B-215. The Intracellular Trafficking of Yersinia pestis Virulence (V) Antigen during Macrophage Infection by the TTSS-Independent Mechanism

T. L. DiMezzo, G. T. Ruthel, S. L. Welkos;
USAMRIID, Frederick, MD.

Yersinia pestis, the causative agent of plague, has several essential Yersinia virulence factors, encoded by the 70-kB, low-calcium response plasmid (pLcr), including the Yersinia outer proteins (Yops), and virulence antigen (V). Besides being highly immunogenic, V stimulates the expression of anti-inflammatory cytokines such as interleukin-10 that inhibit the host leukocyte response. It is also required for the expression and secretion of the cytotoxic Yops and is a structural component of the injection apparatus involved in the type three secretion system (TTSS)-mediated translocation of the Yops into host target cells. V is the only pLcr-encoded protein secreted extracellularly in large amounts, and it can also enter cells by a novel TTSS-independent mechanism. However, V’s activities inside the host cells are not known. To investigate the intracellular functions of V and their role in the pathogenesis of plague, murine J774.A1 macrophages (MQs) were infected with a pigmentation-negative, pPst plasmid-cured mutant derivative of Y. pestis strain CO92; Y. pseudotuberculosis strains YpIII pIB19, which has an in-frame deletion mutation of the plasmid pLcr-encoded lcrV gene; strain Y.ptb pIB19, which had been transformed with a recombinant V expression plasmid; and YpIII IB604, which has an in-frame deletion in the yopB gene, required for injectisome formation.
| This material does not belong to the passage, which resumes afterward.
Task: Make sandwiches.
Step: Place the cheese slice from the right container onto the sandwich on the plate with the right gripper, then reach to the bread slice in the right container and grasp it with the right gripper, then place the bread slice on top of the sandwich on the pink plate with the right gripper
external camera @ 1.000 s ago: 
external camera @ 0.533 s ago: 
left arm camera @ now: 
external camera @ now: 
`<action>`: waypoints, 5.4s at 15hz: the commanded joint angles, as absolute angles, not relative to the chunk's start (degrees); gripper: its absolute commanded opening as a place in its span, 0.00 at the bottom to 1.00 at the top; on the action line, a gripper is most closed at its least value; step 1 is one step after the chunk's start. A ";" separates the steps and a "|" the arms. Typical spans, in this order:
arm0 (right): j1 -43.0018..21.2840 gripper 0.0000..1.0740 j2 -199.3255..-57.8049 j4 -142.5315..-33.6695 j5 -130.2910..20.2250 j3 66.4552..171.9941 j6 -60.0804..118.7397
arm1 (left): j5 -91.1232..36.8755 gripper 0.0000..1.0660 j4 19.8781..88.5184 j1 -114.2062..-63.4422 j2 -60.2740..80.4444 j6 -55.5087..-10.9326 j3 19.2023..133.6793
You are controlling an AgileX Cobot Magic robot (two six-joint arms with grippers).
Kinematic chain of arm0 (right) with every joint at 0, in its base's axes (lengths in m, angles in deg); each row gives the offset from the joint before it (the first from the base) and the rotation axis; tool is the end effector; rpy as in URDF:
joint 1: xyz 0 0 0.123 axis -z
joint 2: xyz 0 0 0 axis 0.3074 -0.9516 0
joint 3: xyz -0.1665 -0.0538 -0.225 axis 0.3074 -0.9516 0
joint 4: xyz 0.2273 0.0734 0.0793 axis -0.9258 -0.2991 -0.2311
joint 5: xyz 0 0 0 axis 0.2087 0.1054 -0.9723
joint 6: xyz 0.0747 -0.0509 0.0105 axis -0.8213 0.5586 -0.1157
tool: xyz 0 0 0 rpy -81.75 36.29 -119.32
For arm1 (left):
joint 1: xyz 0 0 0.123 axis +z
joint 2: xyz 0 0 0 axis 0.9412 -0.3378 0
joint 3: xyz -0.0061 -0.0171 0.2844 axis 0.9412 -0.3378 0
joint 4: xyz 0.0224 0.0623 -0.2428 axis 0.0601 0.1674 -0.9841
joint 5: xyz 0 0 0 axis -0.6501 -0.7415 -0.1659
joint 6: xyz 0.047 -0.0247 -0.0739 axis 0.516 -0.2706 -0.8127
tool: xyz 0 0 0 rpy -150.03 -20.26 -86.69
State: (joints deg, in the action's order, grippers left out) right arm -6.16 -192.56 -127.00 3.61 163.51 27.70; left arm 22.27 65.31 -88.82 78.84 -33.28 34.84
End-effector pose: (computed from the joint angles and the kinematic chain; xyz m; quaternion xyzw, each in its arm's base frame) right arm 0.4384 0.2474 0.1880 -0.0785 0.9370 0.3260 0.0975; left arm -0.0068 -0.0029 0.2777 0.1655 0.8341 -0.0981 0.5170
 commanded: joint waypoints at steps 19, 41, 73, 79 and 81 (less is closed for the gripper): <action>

Immunofluorescence; confocal, and electron microscopy; density gradient centrifugation coupled with immunobloting; and flow cytometry experiments monitored co-localization and determined the intracellular pathway of V. Also, small-molecule inhibitors of TTSS were incubated with theY. ptb and Y. pestis strains to ensure that our findings were associated with the TTSS-independent entry of V into MQs. The results indicated an apparent interaction of V with: (1) endosomal proteins after infection for 10 - 45 min; (2) lysosomal marker(s) after 1 and 2 h of infection; (3) mitochondrial antigens after 3 h of infection; and (4) Golgi proteins after 4 h of infection. Further research is being pursued to characterize the specific host protein-V interaction(s) involved.